▸ **How to complete this task**:
Set down exactly the lines below, starting at the one that contains "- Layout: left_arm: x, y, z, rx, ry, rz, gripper" and ending at the one that contains "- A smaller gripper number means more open", with both of those lines included and nothing else.

(Given data)

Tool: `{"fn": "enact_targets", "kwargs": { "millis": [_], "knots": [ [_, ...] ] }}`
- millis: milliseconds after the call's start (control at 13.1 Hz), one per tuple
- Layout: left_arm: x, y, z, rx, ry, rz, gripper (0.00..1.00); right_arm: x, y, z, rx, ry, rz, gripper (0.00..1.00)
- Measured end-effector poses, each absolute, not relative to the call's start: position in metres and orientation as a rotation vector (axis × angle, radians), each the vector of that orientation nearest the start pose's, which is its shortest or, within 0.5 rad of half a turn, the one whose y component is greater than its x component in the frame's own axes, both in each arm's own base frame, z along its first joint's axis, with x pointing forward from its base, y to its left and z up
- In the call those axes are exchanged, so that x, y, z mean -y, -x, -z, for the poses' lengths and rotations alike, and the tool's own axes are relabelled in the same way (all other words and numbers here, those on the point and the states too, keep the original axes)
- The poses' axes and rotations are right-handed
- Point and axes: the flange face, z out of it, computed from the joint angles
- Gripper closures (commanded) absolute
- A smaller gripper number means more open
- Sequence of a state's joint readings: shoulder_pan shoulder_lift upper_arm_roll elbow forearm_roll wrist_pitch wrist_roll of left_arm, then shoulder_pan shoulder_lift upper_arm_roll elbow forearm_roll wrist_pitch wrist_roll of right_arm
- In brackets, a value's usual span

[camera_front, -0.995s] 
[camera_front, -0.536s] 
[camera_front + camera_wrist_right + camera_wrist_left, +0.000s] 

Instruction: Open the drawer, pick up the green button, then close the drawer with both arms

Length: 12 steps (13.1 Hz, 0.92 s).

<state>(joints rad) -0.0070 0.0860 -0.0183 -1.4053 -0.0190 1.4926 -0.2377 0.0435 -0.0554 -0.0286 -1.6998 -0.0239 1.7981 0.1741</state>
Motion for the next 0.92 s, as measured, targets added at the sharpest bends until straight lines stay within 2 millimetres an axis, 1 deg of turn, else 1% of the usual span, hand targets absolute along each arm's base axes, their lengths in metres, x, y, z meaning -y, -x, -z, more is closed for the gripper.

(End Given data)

▸ **Answer below**:
- Layout: left_arm: x, y, z, rx, ry, rz, gripper (0.00..1.00); right_arm: x, y, z, rx, ry, rz, gripper (0.00..1.00)
- Measured end-effector poses, each absolute, not relative to the call's start: position in metres and orientation as a rotation vector (axis × angle, radians), each the vector of that orientation nearest the start pose's, which is its shortest or, within 0.5 rad of half a turn, the one whose y component is greater than its x component in the frame's own axes, both in each arm's own base frame, z along its first joint's axis, with x pointing forward from its base, y to its left and z up
- In the call those axes are exchanged, so that x, y, z mean -y, -x, -z, for the poses' lengths and rotations alike, and the tool's own axes are relabelled in the same way (all other words and numbers here, those on the point and the states too, keep the original axes)
- The poses' axes and rotations are right-handed
- Point and axes: the flange face, z out of it, computed from the joint angles
- Gripper closures (commanded) absolute
- A smaller gripper number means more open

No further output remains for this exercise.